Thus I lived with Rer Moume as easy and happy as he could possibly make me; and the only misfortune that now attended me, was my residence in a foreigo country. But my hard destiny had still one melan

choly scene or danger more to affright me with before I left this island ; and it was as horrible and shocking to human nature, as any I had hitherto undergone; and the more so, because altogether unexpected, not only by myself, but by every one else; which was thus introduced. There lived at Moherbo, one Francisco, an inoffensive man, born in the East Indies, of Portuguese parents; but as black as most of them. He had lived here many years to his satisfaction, never proposing to remove from off the island; he had been taken by pirates, who, at his request, set him ashore. This man. though a surgeon (as he said) by profession, had a mechanical head, especially to carpenters' and joiners' business, and had furnished himself with tools for his purpose ; and used frequently to oblige the princes and lords with making them chests, &c.

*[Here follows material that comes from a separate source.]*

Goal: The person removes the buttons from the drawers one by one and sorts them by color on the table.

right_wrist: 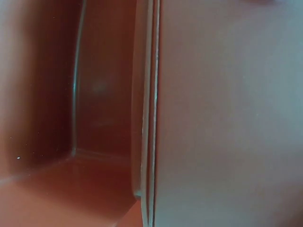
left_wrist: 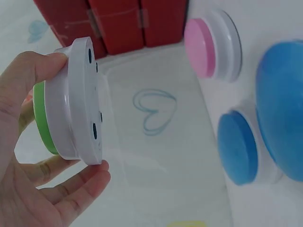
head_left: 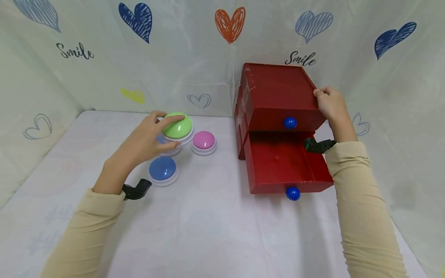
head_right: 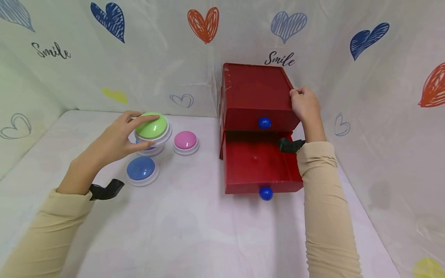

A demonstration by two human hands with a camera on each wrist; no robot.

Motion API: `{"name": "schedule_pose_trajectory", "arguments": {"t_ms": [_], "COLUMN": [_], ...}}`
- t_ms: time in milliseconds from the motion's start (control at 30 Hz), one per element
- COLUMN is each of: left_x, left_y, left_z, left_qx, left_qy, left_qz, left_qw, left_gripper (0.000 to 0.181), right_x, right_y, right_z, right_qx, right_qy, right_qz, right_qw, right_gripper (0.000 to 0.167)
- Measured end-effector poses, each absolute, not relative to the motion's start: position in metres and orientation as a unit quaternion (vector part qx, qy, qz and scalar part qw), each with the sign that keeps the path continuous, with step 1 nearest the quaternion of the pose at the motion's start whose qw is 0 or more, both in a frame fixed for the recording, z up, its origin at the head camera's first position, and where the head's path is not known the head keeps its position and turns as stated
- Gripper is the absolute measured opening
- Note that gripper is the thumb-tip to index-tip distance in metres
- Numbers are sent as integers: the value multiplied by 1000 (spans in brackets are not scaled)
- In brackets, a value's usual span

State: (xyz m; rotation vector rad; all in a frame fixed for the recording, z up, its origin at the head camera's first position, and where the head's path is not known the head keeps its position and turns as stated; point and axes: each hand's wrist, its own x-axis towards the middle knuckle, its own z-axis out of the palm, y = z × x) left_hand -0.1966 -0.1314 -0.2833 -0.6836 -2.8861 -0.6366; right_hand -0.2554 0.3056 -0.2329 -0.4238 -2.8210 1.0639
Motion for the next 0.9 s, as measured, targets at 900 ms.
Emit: {"name": "schedule_pose_trajectory", "arguments": {"t_ms": [900], "left_x": [-204], "left_y": [-202], "left_z": [-316], "left_qx": [-127], "left_qy": [-960], "left_qz": [-248], "left_qw": [38], "left_gripper": [64], "right_x": [-255], "right_y": [308], "right_z": [-234], "right_qx": [-138], "right_qy": [-925], "right_qz": [353], "right_qw": [41], "right_gripper": [58]}}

Rer Moume sent and desired him to get leave of Rer Trimmonongarevo to come and make him one; which he did. As this artificer spoke the Madagascar language freely, we were agreeable companions. He told me, as part of his secret history, that he was violently in love with a young woman, whose parents, though they were not inclined to the match, did not positively give him a denial. After he had stayed here nearly two months, and finished what Rer Moume had to do, he was dismissed with a generous reward.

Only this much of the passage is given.